(Stored entries)
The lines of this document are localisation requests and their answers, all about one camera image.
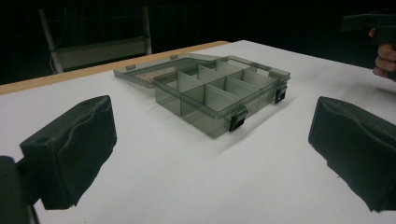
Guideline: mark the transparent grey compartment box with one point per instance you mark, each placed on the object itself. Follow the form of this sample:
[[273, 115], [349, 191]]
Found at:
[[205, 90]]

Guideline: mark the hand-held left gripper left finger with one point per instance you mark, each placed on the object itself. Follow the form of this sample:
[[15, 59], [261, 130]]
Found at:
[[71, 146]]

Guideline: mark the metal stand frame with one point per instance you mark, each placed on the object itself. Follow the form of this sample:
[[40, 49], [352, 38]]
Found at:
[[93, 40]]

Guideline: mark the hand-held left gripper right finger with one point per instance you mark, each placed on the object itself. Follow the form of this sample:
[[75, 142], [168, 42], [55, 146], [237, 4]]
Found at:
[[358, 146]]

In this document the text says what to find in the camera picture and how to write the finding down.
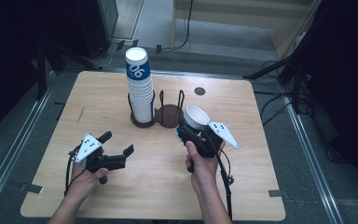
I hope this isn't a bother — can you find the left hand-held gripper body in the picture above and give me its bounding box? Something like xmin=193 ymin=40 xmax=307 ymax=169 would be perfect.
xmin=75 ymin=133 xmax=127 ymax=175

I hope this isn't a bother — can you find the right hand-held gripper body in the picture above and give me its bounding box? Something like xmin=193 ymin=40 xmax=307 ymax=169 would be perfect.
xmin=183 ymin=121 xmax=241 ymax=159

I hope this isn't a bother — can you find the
--
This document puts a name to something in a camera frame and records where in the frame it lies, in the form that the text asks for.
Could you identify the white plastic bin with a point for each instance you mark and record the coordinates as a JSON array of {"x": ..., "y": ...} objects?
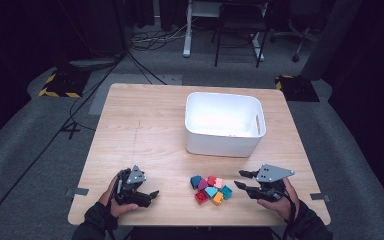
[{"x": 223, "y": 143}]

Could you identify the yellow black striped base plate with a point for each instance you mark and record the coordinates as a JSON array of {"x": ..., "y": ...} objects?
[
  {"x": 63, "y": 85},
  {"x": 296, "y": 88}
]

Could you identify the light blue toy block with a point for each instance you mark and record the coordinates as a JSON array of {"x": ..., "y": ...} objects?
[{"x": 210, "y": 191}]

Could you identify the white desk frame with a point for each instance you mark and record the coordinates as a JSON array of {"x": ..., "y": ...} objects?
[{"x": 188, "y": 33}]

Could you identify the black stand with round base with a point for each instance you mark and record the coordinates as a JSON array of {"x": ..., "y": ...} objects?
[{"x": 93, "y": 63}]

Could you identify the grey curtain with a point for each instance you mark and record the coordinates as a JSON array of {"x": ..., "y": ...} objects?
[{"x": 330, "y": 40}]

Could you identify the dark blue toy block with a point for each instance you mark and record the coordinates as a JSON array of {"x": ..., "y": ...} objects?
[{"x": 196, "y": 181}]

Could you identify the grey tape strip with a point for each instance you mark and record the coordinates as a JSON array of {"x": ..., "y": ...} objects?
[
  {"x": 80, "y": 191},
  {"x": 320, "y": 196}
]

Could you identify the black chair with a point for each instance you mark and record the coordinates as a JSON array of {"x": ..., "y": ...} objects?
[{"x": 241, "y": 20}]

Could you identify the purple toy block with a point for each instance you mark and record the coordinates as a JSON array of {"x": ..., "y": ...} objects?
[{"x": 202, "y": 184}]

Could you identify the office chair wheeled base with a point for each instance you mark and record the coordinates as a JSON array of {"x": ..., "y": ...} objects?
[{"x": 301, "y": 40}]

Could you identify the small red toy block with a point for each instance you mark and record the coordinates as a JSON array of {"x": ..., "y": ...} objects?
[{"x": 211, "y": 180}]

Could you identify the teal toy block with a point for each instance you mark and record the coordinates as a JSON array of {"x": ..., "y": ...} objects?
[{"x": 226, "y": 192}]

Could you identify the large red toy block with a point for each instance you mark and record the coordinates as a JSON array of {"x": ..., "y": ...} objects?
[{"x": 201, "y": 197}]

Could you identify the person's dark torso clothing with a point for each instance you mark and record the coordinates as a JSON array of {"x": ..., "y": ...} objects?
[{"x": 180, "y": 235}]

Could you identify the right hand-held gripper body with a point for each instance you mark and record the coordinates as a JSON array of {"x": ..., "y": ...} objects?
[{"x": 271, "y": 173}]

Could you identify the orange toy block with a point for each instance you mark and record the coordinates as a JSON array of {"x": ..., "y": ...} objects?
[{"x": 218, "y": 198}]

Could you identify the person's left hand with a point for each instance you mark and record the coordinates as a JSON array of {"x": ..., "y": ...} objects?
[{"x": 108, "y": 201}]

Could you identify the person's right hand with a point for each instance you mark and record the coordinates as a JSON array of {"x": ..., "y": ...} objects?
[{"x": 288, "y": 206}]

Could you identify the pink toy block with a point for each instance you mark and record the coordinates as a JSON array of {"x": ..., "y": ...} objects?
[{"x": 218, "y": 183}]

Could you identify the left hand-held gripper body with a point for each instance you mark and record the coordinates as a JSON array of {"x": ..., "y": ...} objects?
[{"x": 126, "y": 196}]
--
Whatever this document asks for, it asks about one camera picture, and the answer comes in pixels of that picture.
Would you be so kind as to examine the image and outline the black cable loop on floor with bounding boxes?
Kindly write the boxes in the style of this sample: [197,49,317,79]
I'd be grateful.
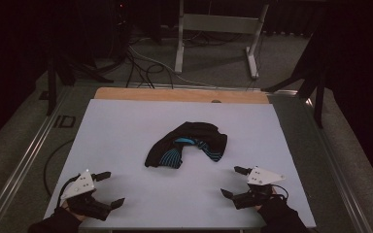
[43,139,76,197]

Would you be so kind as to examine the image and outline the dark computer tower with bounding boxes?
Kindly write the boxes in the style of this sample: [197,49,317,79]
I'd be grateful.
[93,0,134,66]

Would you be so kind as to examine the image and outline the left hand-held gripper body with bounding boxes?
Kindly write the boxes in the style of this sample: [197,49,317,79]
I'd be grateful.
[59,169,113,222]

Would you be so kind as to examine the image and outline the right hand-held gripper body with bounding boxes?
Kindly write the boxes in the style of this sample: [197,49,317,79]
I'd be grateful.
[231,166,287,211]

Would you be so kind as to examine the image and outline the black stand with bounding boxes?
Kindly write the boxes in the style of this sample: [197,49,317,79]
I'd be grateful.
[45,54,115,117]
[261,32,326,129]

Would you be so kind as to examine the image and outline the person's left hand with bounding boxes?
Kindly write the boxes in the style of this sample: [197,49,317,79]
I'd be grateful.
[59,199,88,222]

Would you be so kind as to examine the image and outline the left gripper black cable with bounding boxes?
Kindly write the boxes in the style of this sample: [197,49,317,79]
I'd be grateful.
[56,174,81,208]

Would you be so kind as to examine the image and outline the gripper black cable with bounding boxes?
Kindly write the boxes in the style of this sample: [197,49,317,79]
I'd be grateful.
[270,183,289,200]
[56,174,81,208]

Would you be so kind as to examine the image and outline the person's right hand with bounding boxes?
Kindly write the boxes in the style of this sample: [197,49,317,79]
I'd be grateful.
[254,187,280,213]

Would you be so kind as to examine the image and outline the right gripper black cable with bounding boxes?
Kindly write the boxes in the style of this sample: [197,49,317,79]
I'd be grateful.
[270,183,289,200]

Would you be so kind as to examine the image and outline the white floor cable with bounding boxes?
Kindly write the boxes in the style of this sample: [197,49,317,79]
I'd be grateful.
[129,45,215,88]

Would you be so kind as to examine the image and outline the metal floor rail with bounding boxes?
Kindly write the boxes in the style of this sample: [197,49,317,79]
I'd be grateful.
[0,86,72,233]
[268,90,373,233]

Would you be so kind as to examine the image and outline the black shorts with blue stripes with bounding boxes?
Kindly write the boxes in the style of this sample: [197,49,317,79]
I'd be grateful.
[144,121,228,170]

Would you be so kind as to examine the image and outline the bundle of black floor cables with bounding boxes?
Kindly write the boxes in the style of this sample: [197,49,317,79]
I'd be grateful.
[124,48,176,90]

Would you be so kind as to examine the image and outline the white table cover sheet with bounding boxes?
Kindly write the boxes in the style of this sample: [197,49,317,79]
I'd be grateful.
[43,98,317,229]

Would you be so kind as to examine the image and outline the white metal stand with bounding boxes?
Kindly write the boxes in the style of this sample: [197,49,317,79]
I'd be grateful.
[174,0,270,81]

* TASK DIRECTIONS
The count of lines above that contain "text" is all that should be given.

* SOLUTION TO THE PROBLEM
2